Lady Baldock had evenings. People went to her house, and stood about the room and on the stairs, talked to each other for half an hour, and went away. In these March days there was no crowding, but still there were always enough of people there to show that Lady Baldock was successful. Why people should have gone to Lady Baldock’s I cannot explain;—but there are houses to which people go without any reason. Phineas received a little card asking him to go, and he always went.
“I think you like my friend, Mr. Finn,” Lady Laura said to Miss Effingham, after the first of these evenings.
“Yes, I do. I like him decidedly.”
“So do I. I should hardly have thought that you would have taken a fancy to him.”
“I hardly know what you call taking a fancy,” said Violet. “I am not quite sure I like to be told that I have taken a fancy for a young man.”
“I mean no offence, my dear.”
“Of course you don’t But, to speak truth, I think I have rather taken a fancy to him. There is just enough of him, but not too much. I don’t mean materially,—in regard to his inches; but as to his mental belongings. I hate a stupid man who can’t talk to me, and I hate a clever man who talks me down. I don’t like a man who is too lazy to make any effort to shine; but I particularly dislike the man who is always striving for effect. I abominate a humble man, but yet I love to perceive that a man acknowledges the superiority of my sex, and youth, and all that kind of thing.”

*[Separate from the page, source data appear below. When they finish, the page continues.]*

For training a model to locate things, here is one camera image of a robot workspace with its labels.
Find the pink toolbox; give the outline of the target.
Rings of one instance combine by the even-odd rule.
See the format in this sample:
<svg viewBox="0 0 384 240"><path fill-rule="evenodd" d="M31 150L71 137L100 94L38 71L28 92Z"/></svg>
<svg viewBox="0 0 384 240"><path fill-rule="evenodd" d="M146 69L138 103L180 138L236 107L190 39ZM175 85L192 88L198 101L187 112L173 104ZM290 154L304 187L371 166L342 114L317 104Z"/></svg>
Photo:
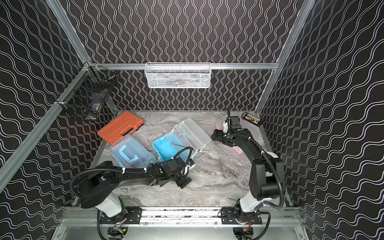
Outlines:
<svg viewBox="0 0 384 240"><path fill-rule="evenodd" d="M221 121L221 120L218 120L216 121L216 128L219 129L219 130L224 130L224 121ZM244 152L239 148L239 147L233 147L233 150L237 153L237 154L243 154Z"/></svg>

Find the light blue front toolbox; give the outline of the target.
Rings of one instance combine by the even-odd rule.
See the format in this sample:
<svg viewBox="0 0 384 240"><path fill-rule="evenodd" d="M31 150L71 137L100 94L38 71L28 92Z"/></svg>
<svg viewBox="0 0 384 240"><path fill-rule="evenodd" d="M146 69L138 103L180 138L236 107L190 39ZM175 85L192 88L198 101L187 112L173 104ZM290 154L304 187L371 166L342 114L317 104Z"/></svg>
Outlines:
<svg viewBox="0 0 384 240"><path fill-rule="evenodd" d="M111 145L110 150L122 168L143 169L156 161L155 156L131 135L123 136Z"/></svg>

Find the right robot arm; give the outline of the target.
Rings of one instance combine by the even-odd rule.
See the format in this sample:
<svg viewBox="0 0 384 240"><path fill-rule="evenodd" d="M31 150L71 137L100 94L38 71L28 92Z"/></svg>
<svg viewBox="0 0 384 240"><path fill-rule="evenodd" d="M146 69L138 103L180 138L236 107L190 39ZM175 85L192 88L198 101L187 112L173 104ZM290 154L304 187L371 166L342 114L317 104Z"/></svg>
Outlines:
<svg viewBox="0 0 384 240"><path fill-rule="evenodd" d="M223 129L214 130L211 138L223 145L240 148L251 163L250 190L235 205L238 215L256 213L265 205L282 209L286 192L283 161L273 152L265 151L251 132L241 126L240 118L231 115L231 109L228 105Z"/></svg>

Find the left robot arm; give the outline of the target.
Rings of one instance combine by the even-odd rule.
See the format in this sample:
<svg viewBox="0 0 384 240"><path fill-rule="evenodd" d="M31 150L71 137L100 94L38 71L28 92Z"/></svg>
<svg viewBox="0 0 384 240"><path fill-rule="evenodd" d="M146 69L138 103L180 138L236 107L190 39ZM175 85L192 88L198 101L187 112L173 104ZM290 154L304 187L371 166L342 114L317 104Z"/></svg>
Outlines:
<svg viewBox="0 0 384 240"><path fill-rule="evenodd" d="M109 218L121 219L126 210L122 201L112 194L115 189L135 185L162 187L169 182L183 189L192 181L188 174L194 166L192 159L184 161L179 157L151 163L142 169L117 167L107 161L75 175L70 190L79 198L83 209L96 208Z"/></svg>

“You want to be flattered without plain flattery.”
“Of course I do. A man who would tell me that I am pretty, unless he is over seventy, ought to be kicked out of the room. But a man who can’t show me that he thinks me so without saying a word about it, is a lout. Now in all those matters, your friend, Mr. Finn, seems to know what he is about. In other words, he makes himself pleasant, and, therefore, one is glad to see him.”
“I suppose you do not mean to fall in love with him?”
“Not that I know of, my dear. But when I do, I’ll be sure to give you notice.”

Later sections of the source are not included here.